During the second Test match, an extra T20I match for Australia against the United Arab Emirates was added to the tour itinerary. Australia were scheduled to play the UAE in a Twenty20 warm-up match before the T20I series against Pakistan, when the match was upgraded to a full T20I fixture. It was the first time that the UAE played a full T20I match against Australia. Australia won the one-off match by seven wickets.

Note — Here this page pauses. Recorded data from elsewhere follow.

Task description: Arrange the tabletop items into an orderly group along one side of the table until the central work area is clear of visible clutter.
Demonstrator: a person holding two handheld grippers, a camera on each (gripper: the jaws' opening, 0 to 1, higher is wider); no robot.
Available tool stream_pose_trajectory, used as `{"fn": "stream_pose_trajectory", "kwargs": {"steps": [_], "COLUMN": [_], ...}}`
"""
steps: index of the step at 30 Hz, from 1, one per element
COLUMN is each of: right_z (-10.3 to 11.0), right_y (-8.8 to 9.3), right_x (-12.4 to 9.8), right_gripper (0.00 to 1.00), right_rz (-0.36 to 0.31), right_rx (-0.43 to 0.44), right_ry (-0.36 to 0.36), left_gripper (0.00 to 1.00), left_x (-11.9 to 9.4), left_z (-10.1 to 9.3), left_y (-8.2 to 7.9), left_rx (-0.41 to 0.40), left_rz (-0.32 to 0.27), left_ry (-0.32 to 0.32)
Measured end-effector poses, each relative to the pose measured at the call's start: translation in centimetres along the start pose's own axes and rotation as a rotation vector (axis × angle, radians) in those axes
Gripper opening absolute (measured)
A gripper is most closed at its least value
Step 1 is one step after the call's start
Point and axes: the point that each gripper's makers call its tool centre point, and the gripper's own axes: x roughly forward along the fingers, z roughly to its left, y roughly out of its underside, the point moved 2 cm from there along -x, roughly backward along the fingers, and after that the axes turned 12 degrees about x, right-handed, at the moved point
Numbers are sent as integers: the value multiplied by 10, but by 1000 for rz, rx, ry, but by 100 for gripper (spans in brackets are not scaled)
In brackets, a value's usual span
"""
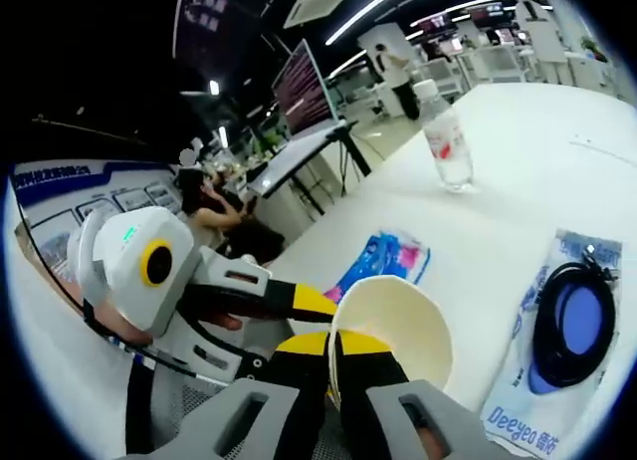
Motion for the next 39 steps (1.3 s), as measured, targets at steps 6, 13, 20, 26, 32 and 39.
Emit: {"fn": "stream_pose_trajectory", "kwargs": {"steps": [6, 13, 20, 26, 32, 39], "right_z": [-8, -17, -29, -46, -56, -66], "right_y": [1, -1, -5, -15, -33, -46], "right_x": [-8, -15, -25, -36, -45, -46], "right_gripper": [0, 0, 0, 0, 0, 0], "right_rz": [-17, -41, -76, -118, -159, -175], "right_rx": [10, 41, 75, 108, 132, 146], "right_ry": [29, 47, 75, 124, 150, 165], "left_gripper": [30, 31, 36, 45, 46, 46], "left_x": [1, 1, -11, -16, -27, -31], "left_z": [3, 12, 29, 44, 57, 61], "left_y": [4, 4, 3, 20, 29, 35], "left_rx": [-65, -126, -243, -330, -362, -378], "left_rz": [-16, -41, -76, -54, -55, -53], "left_ry": [0, -20, -74, -110, -163, -182]}}
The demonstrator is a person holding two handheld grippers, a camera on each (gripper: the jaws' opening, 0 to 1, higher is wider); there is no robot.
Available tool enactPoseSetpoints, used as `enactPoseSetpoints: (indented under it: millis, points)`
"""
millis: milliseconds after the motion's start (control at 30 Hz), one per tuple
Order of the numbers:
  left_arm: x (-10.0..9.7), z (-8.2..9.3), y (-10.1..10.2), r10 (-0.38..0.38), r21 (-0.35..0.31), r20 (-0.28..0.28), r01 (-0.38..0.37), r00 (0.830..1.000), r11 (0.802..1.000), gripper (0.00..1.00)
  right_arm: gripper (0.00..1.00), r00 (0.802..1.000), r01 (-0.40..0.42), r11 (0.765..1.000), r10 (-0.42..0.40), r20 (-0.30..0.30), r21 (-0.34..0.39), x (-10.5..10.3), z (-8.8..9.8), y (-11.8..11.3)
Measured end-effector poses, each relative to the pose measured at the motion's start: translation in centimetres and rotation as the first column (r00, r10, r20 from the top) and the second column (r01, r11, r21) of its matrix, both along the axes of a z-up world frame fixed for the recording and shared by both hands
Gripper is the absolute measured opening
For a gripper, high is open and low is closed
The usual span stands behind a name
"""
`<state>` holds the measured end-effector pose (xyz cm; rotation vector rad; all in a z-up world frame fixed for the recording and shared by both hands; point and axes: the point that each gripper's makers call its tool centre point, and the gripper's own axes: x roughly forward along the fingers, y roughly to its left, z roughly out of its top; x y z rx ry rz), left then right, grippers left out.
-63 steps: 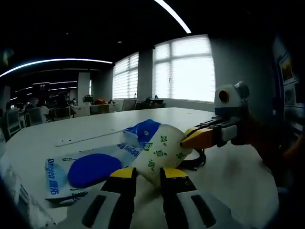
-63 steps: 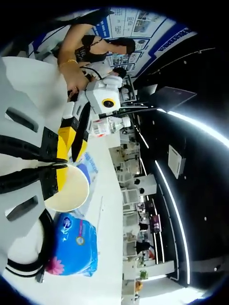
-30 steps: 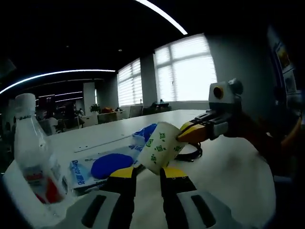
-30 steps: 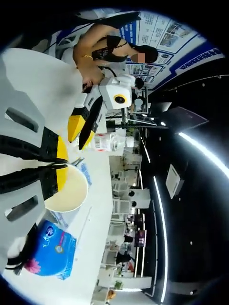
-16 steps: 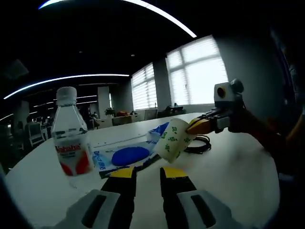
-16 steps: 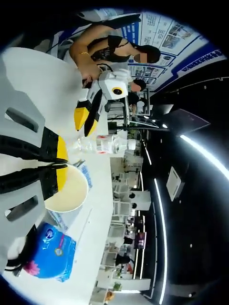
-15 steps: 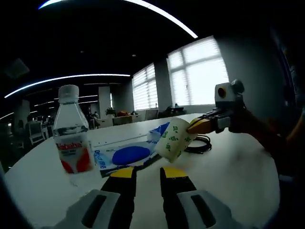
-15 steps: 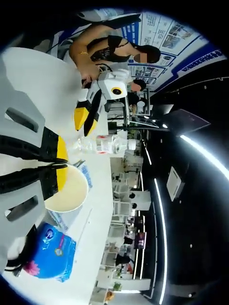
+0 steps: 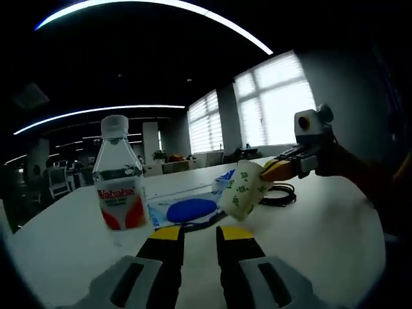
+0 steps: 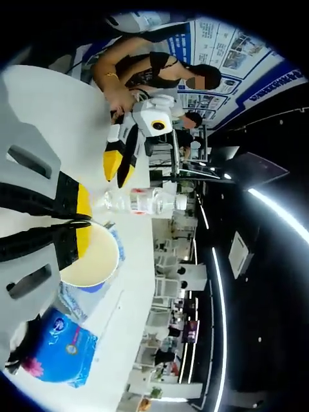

Pakistan won the Test series 1–0 via a comprehensive 373-run triumph in the second Test, after the first match ended in a draw. Pakistan won the T20I series against Australia 3–0.

==Squads==

| Tests |  | T20Is |  |  |
|---|---|---|---|---|
| Pakistan | Australia | Pakistan | Australia | United Arab Emirates |
| Sarfaraz Ahmed (c, wk); Mohammad Abbas; Azhar Ali; Hasan Ali; Faheem Ashraf; Bilal Asif; Babar Azam; Mohammad Hafeez; Mir Hamza; Shadab Khan; Wahab Riaz; Mohammad Rizwan; Usman Salahuddin; Asad Shafiq; Yasir Shah; Haris Sohail; Imam-ul-Haq; Fakhar Zaman; | Tim Paine (c, wk); Mitchell Marsh (vc); Ashton Agar; Brendan Doggett; Aaron Finch; Travis Head; Jon Holland; Usman Khawaja; Marnus Labuschagne; Nathan Lyon; Shaun Marsh; Michael Neser; Matt Renshaw; Peter Siddle; Mitchell Starc; | Sarfaraz Ahmed (c, wk); Shaheen Afridi; Asif Ali; Hasan Ali; Faheem Ashraf; Babar Azam; Sahibzada Farhan; Mohammad Hafeez; Shadab Khan; Usman Khan; Shoaib Malik; Waqas Maqsood; Hussain Talat; Imad Wasim; Fakhar Zaman; | Aaron Finch (c); Mitchell Marsh (vc); Alex Carey (vc, wk); Ashton Agar; Nathan Coulter-Nile; Chris Lynn; Nathan Lyon; Glenn Maxwell; Ben McDermott; D'Arcy Short; Peter Siddle; Billy Stanlake; Mitchell Starc; Andrew Tye; Adam Zampa; | Rohan Mustafa (c); Ashfaq Ahmed; Qadeer Ahmed; Shaiman Anwar; Imran Haider; Amir Hayat; Amjad Khan; Zahoor Khan; Mohammad Naveed; Fahad Nawaz; Ahmed Raza; Ghulam Shabber (wk); Rameez Shahzad; Tahir Sultan; Chirag Suri; |

After Pakistan's Test squad was named, Mohammad Hafeez was later added to the team. Imam-ul-Haq fractured his finger while fielding in the first match, and was ruled out of Pakistan's squad for the second Test. Peter Siddle was added to Australia's T20I squad as cover for Mitchell Starc.

== In popular culture ==
An Australian docu-series - The Test was produced, following the Australian national cricket team in the aftermath of the Australian ball tampering scandal. The second episode of Season 1 featured Australia playing the 2 tests against Pakistan in the UAE.